> **Exercise objective**
Go through the entries below and print, exactly, the lines starting at the one with "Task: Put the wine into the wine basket" and ending at the one with "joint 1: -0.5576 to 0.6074", keeping both ends and no others.

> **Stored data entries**
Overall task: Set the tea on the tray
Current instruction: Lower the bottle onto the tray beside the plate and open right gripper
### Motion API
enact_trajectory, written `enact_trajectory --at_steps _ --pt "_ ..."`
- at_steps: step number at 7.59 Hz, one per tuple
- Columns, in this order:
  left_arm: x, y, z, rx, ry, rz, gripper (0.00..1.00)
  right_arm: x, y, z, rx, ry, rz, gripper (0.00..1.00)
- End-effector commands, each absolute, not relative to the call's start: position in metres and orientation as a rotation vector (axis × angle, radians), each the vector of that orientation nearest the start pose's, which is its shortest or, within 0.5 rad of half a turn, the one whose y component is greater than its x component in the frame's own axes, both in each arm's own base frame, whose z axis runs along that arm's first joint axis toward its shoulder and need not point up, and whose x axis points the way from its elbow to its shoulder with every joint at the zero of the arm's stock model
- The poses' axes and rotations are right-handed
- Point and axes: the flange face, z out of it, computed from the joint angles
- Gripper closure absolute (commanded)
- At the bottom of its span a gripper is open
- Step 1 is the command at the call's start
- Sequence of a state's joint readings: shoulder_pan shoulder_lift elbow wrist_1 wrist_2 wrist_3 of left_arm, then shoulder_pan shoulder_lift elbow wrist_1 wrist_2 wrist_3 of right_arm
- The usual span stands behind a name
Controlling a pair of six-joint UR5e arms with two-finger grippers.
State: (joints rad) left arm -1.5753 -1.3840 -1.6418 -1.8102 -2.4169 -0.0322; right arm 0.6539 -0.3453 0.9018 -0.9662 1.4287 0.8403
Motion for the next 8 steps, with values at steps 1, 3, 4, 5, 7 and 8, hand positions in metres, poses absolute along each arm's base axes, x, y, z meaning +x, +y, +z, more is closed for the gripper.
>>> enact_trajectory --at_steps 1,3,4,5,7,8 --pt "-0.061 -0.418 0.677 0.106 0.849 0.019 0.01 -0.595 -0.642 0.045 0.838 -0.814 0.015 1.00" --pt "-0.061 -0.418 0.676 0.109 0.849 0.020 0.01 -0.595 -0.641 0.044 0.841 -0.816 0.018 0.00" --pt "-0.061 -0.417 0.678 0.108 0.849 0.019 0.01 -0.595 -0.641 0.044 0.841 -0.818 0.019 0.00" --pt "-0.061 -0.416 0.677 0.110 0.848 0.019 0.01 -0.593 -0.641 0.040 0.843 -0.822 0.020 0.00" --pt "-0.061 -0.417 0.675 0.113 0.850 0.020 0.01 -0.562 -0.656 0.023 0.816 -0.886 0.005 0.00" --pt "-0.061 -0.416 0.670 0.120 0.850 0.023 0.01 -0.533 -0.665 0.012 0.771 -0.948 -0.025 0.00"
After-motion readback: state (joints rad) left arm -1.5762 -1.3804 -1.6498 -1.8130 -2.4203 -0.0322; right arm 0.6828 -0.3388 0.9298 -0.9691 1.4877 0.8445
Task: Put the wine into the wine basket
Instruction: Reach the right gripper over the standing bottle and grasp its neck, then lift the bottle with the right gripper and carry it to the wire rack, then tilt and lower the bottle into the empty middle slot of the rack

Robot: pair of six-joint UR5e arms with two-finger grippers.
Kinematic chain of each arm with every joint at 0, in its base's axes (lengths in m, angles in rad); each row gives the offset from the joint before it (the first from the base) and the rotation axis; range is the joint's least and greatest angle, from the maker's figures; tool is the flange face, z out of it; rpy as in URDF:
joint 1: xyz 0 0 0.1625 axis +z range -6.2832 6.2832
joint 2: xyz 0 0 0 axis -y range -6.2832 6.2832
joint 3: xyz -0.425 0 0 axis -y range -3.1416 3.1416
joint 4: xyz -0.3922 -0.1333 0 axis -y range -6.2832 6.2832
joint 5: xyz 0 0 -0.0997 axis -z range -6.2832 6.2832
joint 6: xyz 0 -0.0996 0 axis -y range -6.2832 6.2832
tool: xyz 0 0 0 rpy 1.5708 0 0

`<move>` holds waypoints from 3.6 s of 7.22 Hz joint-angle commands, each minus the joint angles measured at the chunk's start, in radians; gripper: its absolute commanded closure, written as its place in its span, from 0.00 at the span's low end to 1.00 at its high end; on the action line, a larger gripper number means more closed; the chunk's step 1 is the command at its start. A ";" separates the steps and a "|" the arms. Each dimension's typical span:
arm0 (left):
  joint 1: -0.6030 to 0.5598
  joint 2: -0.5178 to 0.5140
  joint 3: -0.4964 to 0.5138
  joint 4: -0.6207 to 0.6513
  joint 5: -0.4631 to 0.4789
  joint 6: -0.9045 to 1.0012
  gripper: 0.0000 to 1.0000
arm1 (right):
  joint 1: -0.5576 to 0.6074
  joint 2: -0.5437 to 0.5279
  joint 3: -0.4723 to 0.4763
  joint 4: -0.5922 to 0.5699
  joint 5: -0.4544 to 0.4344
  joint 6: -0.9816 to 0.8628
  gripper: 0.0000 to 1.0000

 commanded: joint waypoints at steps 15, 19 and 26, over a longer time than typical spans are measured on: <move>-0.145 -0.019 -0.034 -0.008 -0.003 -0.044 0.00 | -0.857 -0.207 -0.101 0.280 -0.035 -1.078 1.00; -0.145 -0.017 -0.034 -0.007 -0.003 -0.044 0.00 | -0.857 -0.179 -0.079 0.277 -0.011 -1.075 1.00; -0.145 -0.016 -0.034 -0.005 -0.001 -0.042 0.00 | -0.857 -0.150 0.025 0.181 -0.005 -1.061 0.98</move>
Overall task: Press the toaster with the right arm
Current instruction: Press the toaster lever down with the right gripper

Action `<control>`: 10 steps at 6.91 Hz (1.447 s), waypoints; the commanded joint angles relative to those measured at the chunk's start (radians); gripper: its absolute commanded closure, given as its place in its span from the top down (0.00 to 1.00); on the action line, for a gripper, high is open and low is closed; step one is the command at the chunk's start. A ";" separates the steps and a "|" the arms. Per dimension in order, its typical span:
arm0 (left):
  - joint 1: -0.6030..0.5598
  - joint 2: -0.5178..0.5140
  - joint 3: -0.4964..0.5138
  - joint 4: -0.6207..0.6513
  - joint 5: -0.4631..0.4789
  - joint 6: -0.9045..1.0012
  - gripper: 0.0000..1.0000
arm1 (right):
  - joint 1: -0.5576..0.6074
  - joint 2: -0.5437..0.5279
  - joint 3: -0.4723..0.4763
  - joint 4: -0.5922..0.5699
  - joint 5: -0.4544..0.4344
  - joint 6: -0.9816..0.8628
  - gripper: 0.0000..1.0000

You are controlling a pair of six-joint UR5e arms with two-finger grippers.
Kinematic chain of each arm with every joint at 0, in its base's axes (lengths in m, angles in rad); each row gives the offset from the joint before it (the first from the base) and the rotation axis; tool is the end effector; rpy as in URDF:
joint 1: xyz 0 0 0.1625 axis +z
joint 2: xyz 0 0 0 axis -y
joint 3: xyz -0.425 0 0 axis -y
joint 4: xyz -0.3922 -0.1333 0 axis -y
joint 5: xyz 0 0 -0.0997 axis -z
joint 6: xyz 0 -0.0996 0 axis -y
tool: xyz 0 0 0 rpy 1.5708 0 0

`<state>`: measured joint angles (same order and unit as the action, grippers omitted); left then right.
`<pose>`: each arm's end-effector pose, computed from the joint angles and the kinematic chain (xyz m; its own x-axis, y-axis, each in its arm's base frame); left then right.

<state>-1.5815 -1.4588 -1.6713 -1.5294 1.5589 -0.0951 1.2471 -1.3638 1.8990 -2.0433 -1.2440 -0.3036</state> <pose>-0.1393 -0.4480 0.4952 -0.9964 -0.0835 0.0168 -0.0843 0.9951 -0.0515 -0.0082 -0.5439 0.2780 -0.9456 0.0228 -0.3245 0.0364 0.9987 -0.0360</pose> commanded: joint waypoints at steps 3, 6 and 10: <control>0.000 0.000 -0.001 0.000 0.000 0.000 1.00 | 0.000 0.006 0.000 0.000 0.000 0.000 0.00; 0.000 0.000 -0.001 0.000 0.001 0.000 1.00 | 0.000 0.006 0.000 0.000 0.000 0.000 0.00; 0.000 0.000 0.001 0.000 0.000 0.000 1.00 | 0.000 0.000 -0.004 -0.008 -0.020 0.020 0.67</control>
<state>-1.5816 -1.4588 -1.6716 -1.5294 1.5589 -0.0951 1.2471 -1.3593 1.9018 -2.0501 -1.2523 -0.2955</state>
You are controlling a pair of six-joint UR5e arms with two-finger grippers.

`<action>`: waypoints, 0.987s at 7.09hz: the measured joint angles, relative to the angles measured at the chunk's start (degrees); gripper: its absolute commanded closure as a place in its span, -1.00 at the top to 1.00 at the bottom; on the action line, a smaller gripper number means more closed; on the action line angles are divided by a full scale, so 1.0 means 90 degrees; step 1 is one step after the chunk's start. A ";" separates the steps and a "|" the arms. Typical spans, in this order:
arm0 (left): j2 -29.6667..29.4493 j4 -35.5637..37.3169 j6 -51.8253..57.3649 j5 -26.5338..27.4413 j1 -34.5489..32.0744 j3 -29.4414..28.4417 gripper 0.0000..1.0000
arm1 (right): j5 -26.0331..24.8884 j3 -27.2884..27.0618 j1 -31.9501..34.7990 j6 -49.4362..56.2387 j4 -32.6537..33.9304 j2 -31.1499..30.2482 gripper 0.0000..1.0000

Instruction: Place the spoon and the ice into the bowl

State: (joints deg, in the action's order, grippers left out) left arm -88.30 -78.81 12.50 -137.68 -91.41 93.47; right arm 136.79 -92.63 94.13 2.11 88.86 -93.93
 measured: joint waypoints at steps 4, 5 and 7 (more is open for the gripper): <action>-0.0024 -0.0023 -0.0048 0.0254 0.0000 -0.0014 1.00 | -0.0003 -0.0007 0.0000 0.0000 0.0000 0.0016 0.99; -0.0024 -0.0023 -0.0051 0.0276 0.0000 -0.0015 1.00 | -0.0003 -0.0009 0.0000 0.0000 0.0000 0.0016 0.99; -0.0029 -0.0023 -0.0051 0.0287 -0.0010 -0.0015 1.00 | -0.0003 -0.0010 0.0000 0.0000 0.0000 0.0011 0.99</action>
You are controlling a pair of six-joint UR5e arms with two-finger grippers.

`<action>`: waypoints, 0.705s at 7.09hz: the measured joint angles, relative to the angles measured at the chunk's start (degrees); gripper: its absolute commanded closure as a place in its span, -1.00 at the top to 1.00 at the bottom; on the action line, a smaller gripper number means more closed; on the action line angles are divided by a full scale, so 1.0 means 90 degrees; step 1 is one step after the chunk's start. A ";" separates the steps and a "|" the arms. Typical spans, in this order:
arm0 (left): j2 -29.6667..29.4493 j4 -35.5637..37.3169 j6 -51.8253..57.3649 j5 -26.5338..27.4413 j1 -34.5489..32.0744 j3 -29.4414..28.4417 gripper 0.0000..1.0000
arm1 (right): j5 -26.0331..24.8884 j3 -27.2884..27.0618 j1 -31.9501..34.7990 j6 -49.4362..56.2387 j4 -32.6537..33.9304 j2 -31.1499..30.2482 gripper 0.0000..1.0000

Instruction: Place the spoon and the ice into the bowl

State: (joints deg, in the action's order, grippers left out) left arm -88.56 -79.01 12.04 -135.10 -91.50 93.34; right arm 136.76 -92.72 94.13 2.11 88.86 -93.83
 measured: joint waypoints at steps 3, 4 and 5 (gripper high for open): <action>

> **Result for this task**
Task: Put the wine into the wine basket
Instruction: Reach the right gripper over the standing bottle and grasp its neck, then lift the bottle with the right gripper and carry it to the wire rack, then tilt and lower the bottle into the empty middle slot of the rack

Robot: pair of six-joint UR5e arms with two-finger grippers.
Kinematic chain of each arm with every joint at 0, in its base's axes (lengths in m, angles in rad); each row gives the offset from the joint before it (the first from the base) and the rotation axis; range is the joint's least and greatest angle, from the maker's figures; tool is the flange face, z out of it; rpy as in URDF:
joint 1: xyz 0 0 0.1625 axis +z range -6.2832 6.2832
joint 2: xyz 0 0 0 axis -y range -6.2832 6.2832
joint 3: xyz -0.425 0 0 axis -y range -3.1416 3.1416
joint 4: xyz -0.3922 -0.1333 0 axis -y range -6.2832 6.2832
joint 5: xyz 0 0 -0.0997 axis -z range -6.2832 6.2832
joint 6: xyz 0 -0.0996 0 axis -y range -6.2832 6.2832
tool: xyz 0 0 0 rpy 1.5708 0 0

`<move>` holds waypoints from 3.6 s of 7.22 Hz joint-angle commands, each minus the joint angles measured at the chunk's start, in radians; gripper: its absolute commanded closure, written as its place in its span, from 0.00 at the span's low end to 1.00 at its high end; on the action line, a larger gripper number means more closed; the chunk's step 1 is the command at its start. A ";" separates the steps and a "|" the arms. Each dimension's typical span:
arm0 (left):
  joint 1: -0.6030 to 0.5598
  joint 2: -0.5178 to 0.5140
  joint 3: -0.4964 to 0.5138
  joint 4: -0.6207 to 0.6513
  joint 5: -0.4631 to 0.4789
  joint 6: -0.9045 to 1.0012
  gripper: 0.0000 to 1.0000
arm1 (right):
  joint 1: -0.5576 to 0.6074

This exercise requires no additional answer.